▶ **Input data**
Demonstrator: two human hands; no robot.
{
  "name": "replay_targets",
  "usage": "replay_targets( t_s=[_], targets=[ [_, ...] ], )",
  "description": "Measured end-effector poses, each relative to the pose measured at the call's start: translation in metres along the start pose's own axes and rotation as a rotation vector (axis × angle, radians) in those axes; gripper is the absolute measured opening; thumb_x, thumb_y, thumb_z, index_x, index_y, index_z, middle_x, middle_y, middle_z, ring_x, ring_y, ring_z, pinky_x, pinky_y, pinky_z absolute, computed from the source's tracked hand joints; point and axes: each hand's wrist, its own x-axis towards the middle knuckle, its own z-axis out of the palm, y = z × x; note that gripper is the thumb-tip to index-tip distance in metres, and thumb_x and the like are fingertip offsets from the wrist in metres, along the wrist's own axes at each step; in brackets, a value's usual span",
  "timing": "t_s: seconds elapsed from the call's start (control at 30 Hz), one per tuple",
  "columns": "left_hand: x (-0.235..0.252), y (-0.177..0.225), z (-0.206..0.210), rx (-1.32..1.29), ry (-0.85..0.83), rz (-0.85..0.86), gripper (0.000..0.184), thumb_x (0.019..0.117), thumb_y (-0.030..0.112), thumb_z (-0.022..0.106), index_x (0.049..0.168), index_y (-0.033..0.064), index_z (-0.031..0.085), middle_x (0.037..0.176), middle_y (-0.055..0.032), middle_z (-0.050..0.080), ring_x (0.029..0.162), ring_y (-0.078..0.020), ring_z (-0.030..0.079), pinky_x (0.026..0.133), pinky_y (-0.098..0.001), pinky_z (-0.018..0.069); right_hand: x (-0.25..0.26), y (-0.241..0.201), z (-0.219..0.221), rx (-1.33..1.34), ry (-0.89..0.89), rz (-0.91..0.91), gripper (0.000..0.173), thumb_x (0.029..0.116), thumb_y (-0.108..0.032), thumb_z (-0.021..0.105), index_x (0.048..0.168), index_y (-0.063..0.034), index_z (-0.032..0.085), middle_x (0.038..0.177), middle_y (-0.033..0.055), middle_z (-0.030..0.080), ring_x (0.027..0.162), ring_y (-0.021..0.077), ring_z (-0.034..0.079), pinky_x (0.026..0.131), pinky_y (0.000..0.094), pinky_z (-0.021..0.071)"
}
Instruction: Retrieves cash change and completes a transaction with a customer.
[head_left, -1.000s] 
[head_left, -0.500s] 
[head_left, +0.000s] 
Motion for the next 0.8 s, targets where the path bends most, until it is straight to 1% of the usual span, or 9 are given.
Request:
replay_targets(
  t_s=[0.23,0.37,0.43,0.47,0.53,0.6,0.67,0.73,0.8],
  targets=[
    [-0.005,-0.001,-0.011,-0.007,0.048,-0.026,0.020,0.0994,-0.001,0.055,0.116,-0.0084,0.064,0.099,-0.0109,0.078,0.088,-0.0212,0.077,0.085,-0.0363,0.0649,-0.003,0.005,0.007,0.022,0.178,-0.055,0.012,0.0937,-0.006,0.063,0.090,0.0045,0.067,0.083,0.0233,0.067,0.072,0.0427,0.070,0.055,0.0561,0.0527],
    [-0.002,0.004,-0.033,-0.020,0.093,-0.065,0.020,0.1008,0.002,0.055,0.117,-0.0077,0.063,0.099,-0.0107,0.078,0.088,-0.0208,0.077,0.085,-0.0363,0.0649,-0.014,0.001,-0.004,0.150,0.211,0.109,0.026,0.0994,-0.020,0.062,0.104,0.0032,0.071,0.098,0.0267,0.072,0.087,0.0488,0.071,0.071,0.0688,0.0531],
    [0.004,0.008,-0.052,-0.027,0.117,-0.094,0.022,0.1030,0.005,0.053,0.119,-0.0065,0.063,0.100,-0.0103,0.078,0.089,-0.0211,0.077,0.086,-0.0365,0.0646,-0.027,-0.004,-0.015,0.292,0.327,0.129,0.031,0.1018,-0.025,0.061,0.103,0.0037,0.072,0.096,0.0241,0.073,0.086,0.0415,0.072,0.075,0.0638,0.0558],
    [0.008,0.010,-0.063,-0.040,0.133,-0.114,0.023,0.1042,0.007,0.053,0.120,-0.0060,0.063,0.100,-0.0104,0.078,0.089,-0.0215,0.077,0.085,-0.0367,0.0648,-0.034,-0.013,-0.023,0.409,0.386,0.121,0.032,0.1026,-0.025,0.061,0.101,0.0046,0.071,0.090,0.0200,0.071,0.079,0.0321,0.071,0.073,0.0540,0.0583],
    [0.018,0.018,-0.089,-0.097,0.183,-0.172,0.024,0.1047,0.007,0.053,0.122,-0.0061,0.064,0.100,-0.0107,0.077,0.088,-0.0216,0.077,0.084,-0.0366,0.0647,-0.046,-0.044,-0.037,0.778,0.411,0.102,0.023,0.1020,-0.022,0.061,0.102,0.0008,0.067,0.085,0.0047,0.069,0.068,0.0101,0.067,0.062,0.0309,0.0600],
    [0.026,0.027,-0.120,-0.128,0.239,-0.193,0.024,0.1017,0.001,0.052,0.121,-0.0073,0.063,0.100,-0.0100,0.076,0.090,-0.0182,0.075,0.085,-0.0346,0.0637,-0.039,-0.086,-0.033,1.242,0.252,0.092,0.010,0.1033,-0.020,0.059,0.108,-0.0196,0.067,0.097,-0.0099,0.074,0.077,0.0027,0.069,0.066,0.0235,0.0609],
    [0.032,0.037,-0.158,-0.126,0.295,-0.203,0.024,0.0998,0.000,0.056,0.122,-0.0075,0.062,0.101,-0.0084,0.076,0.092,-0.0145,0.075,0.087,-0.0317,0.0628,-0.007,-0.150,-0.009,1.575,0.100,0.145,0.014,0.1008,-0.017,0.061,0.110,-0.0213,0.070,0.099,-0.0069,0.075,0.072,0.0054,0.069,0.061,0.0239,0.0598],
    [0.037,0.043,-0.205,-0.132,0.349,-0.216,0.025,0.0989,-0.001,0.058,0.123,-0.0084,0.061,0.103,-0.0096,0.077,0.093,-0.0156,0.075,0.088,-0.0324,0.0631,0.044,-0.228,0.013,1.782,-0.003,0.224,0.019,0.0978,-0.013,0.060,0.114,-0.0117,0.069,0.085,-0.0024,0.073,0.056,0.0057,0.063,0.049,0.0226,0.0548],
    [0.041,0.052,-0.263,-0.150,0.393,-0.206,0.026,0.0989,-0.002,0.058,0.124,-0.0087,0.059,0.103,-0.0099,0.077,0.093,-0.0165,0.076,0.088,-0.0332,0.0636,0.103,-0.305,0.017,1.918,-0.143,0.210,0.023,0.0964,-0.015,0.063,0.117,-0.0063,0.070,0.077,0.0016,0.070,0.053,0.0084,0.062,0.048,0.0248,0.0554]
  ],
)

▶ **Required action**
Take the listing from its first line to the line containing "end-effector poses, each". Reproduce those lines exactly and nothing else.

▶ **Response below**
Demonstrator: two human hands; no robot.
{
  "name": "replay_targets",
  "usage": "replay_targets( t_s=[_], targets=[ [_, ...] ], )",
  "description": "Measured end-effector poses, each relative to the pose measured at the call's start: translation in metres along the start pose's own axes and rotation as a rotation vector (axis × angle, radians) in those axes; gripper is the absolute measured opening; thumb_x, thumb_y, thumb_z, index_x, index_y, index_z, middle_x, middle_y, middle_z, ring_x, ring_y, ring_z, pinky_x, pinky_y, pinky_z absolute, computed from the source's tracked hand joints; point and axes: each hand's wrist, its own x-axis towards the middle knuckle, its own z-axis out of the palm, y = z × x; note that gripper is the thumb-tip to index-tip distance in metres, and thumb_x and the like are fingertip offsets from the wrist in metres, along the wrist's own axes at each step; in brackets, a value's usual span",

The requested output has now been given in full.